== Assignment ==
Before you return the lines below, strip out any images and keep every word as written.

== Available data ==
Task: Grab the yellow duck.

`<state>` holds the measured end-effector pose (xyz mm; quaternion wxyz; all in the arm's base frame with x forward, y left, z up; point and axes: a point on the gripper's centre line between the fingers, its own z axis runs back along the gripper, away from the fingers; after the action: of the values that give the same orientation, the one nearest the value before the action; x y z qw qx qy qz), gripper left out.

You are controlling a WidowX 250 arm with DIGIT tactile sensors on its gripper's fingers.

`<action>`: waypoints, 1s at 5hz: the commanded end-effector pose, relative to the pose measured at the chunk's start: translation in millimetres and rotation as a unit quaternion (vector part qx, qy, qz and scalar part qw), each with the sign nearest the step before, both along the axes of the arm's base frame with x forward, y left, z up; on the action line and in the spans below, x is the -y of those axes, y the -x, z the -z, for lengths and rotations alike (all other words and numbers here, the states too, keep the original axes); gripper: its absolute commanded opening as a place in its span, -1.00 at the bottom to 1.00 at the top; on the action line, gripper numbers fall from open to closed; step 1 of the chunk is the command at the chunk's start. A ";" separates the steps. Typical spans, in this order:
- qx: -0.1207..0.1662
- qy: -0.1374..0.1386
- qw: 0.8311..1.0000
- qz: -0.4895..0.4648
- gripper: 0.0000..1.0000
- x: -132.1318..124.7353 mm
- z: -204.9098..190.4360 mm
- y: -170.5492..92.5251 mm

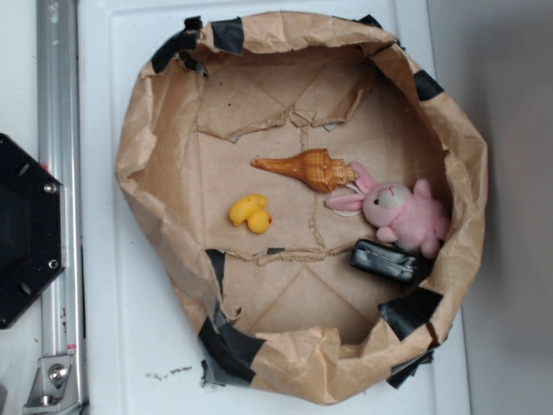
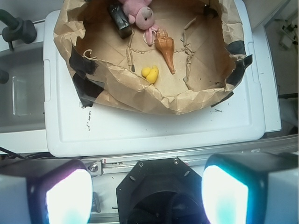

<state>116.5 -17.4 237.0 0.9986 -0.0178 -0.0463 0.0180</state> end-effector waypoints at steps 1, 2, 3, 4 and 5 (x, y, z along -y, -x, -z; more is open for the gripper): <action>0.000 0.000 1.000 0.000 1.00 0.0 0.0 0.0; 0.034 -0.024 0.994 -0.104 1.00 -17.9 12.8 -50.0; 0.056 -0.015 0.981 -0.185 1.00 -28.6 37.6 -96.9; 0.063 -0.035 0.974 -0.216 1.00 -43.8 78.5 -119.8; 0.074 -0.012 0.986 -0.152 1.00 -45.6 117.2 -130.1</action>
<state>240.8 20.2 109.2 0.9827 0.0026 -0.0987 0.1567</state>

== Worked solution ==
Task: Grab the yellow duck.

`<state>` holds the measured end-effector pose (xyz mm; quaternion wxyz; all in the arm's base frame with x forward, y left, z up; point and axes: a point on the gripper's centre line between the fingers, its own z axis runs back along the gripper, away from the fingers; after the action: of the values that give the same orientation, the one nearest the value before the action; x y z qw qx qy qz), gripper left out.

You are controlling a WidowX 250 arm with DIGIT tactile sensors on its gripper's fingers.

`<action>`: waypoints, 1s at 5hz: the commanded end-effector pose, relative to the pose measured at the chunk's start: translation in millimetres and rotation as a unit quaternion (vector part qx, qy, qz and scalar part qw), each with the sign nearest the step before, both along the axes of the arm's base frame with x forward, y left, z up; on the action line and in the spans below, x is the -y of those axes, y the -x, z the -z, for lengths and rotations alike (all other words and numbers here, the states too, keep the original axes); gripper: its absolute commanded opening as a place in its span, -1.00 at the bottom to 1.00 at the top; on the action line, gripper numbers fall from open to closed; step 1 of the chunk is the command at the chunk's start. A ";" separates the steps. Typical spans, in this order:
- qx: -0.1207..0.1662
- qy: -0.1374..0.1386
- qw: 0.8311..1.0000
- qz: -0.4895..0.4648
- gripper: 0.0000..1.0000
- x: -132.1318..124.7353 mm
- z: -204.9098..190.4360 mm
- y: -170.5492..92.5251 mm


<state>116.5 -17.4 237.0 0.9986 -0.0178 -0.0463 0.0180</state> end-effector waypoints at steps 1, 2, 3, 4 and 5 (x, y, z along -y, -x, -z; more is open for the gripper): <action>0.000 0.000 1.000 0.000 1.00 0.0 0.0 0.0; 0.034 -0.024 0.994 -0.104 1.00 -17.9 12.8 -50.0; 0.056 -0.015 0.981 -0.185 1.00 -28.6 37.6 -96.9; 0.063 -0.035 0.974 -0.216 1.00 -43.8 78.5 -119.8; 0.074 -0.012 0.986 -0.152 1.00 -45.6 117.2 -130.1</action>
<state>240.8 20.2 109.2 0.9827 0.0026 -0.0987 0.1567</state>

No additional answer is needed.